Exercise goal:
All of the data that follows should be output again without any alteration.

Source data:
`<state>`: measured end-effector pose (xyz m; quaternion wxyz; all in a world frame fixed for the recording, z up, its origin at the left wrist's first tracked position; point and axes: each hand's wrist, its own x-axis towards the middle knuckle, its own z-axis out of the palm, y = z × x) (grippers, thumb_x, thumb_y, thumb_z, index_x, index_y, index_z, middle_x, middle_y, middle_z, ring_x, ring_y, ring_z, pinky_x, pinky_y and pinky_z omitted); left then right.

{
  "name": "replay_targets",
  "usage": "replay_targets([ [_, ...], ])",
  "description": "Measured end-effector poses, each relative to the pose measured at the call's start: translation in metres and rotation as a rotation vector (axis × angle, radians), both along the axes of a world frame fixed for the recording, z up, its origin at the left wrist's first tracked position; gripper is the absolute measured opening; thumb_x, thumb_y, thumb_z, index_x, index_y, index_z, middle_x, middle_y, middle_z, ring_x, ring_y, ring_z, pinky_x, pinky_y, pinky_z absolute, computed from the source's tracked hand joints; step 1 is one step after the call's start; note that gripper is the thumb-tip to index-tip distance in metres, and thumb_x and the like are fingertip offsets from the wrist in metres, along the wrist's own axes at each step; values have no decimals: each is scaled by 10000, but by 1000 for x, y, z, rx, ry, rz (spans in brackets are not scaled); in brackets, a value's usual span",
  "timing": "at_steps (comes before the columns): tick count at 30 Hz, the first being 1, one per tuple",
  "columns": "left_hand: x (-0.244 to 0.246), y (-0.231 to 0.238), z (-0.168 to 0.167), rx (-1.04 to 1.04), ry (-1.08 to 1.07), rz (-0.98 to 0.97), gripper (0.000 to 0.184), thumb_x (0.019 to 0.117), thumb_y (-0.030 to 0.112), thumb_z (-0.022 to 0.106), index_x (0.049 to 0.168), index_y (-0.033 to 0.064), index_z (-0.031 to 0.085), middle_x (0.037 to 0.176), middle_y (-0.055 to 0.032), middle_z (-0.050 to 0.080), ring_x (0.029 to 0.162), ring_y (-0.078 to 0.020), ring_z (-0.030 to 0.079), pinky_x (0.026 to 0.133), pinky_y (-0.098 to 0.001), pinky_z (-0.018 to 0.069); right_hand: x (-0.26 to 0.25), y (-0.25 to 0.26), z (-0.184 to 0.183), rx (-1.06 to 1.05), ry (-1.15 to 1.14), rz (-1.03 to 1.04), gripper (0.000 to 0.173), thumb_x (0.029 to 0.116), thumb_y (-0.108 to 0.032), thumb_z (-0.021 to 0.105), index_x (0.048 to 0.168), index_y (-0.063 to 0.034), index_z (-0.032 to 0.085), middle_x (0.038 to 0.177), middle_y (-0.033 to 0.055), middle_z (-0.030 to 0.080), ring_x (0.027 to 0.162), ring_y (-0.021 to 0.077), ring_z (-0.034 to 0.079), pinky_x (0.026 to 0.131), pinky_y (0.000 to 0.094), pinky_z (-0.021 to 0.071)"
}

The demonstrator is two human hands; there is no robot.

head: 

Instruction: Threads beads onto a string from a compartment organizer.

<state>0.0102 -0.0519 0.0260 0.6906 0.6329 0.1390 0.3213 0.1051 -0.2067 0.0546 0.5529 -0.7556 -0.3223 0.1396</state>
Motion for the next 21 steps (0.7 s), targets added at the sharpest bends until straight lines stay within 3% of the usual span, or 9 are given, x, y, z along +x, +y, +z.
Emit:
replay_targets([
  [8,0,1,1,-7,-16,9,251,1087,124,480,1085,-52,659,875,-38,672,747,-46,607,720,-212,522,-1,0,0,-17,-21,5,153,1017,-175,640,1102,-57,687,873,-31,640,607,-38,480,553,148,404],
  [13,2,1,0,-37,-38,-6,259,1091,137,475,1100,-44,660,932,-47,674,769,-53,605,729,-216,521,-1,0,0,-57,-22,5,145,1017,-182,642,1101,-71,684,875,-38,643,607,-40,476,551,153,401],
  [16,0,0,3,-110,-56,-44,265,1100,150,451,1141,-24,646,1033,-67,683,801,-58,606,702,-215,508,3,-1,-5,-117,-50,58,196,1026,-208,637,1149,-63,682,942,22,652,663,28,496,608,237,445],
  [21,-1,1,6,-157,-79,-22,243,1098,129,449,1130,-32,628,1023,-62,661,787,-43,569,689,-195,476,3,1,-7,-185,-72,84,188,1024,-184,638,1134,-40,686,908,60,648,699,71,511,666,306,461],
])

Answer to the exercise:
`<state>`: measured end-effector pose (xyz m; quaternion wxyz; all in a world frame fixed for the recording, z up, its origin at the left wrist's first tracked position; point and axes: each hand's wrist, its own x-axis towards the middle knuckle, its own z-axis out of the palm, y = z × x) (grippers, thumb_x, thumb_y, thumb_z, index_x, index_y, index_z, middle_x, middle_y, middle_z, ring_x, ring_y, ring_z, pinky_x, pinky_y and pinky_z omitted); left then right.

{
  "name": "replay_targets",
  "usage": "replay_targets([ [_, ...], ])",
  "description": "Measured end-effector poses, each relative to the pose measured at the call's start: translation in metres and rotation as a rotation vector (axis × angle, radians), both along the axes of a world frame fixed for the recording, z up, its origin at the left wrist's first tracked position; gripper is the absolute measured opening; thumb_x, thumb_y, thumb_z, index_x, index_y, index_z, middle_x, middle_y, middle_z, ring_x, ring_y, ring_z, pinky_x, pinky_y, pinky_z absolute, computed from the source's tracked hand joints; step 1 is one step after the call's start; note that gripper is the thumb-tip to index-tip distance in metres, and thumb_x and the like are fingertip offsets from the wrist in metres, along the wrist's own axes at each step; values have no decimals: each is scaled by 10000, but by 1000 for x, y, z, rx, ry, rz (spans in brackets are not scaled); in brackets, a value's usual span",
  "timing": "at_steps (comes before the columns): tick count at 30 Hz, the first being 1, one per tuple",
  "columns": "left_hand: x (-0.244 to 0.246), y (-0.231 to 0.238), z (-0.168 to 0.167), rx (-1.04 to 1.04), ry (-1.08 to 1.07), rz (-0.98 to 0.97), gripper (0.000 to 0.184), thumb_x (0.019 to 0.117), thumb_y (-0.030 to 0.112), thumb_z (-0.022 to 0.106), index_x (0.049 to 0.168), index_y (-0.033 to 0.064), index_z (-0.031 to 0.085), middle_x (0.037 to 0.176), middle_y (-0.055 to 0.032), middle_z (-0.050 to 0.080), ring_x (0.029 to 0.162), ring_y (-0.078 to 0.020), ring_z (-0.030 to 0.079), pinky_x (0.026 to 0.133), pinky_y (-0.098 to 0.001), pinky_z (-0.018 to 0.069); right_hand: x (-0.26 to 0.25), y (-0.25 to 0.26), z (-0.184 to 0.183), rx (-1.06 to 1.05), ry (-1.15 to 1.14), rz (-1.03 to 1.04), gripper (0.000 to 0.173), thumb_x (0.029 to 0.116), thumb_y (-0.108 to 0.032), thumb_z (-0.021 to 0.105), index_x (0.048 to 0.168), index_y (-0.063 to 0.034), index_z (-0.032 to 0.085), middle_x (0.038 to 0.177), middle_y (-0.033 to 0.055), middle_z (-0.030 to 0.080), ring_x (0.027 to 0.162), ring_y (-0.021 to 0.077), ring_z (-0.034 to 0.079), pinky_x (0.026 to 0.131), pinky_y (0.000 to 0.094), pinky_z (-0.021 to 0.071)"
}

The demonstrator is two human hands; there is no robot.

head: 

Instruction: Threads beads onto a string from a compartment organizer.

<state>0.0102 -0.0519 0.0260 0.6906 0.6329 0.1390 0.3213 0.1051 -0.2067 0.0546 0.5529 -0.7556 -0.3223 0.1396</state>
Motion for the next 21 steps (0.7 s), targets added at the sharpest bends until straight lines stay within 3% of the usual span, or 9 are given, x, y, z along +x, +y, +z.
Emit:
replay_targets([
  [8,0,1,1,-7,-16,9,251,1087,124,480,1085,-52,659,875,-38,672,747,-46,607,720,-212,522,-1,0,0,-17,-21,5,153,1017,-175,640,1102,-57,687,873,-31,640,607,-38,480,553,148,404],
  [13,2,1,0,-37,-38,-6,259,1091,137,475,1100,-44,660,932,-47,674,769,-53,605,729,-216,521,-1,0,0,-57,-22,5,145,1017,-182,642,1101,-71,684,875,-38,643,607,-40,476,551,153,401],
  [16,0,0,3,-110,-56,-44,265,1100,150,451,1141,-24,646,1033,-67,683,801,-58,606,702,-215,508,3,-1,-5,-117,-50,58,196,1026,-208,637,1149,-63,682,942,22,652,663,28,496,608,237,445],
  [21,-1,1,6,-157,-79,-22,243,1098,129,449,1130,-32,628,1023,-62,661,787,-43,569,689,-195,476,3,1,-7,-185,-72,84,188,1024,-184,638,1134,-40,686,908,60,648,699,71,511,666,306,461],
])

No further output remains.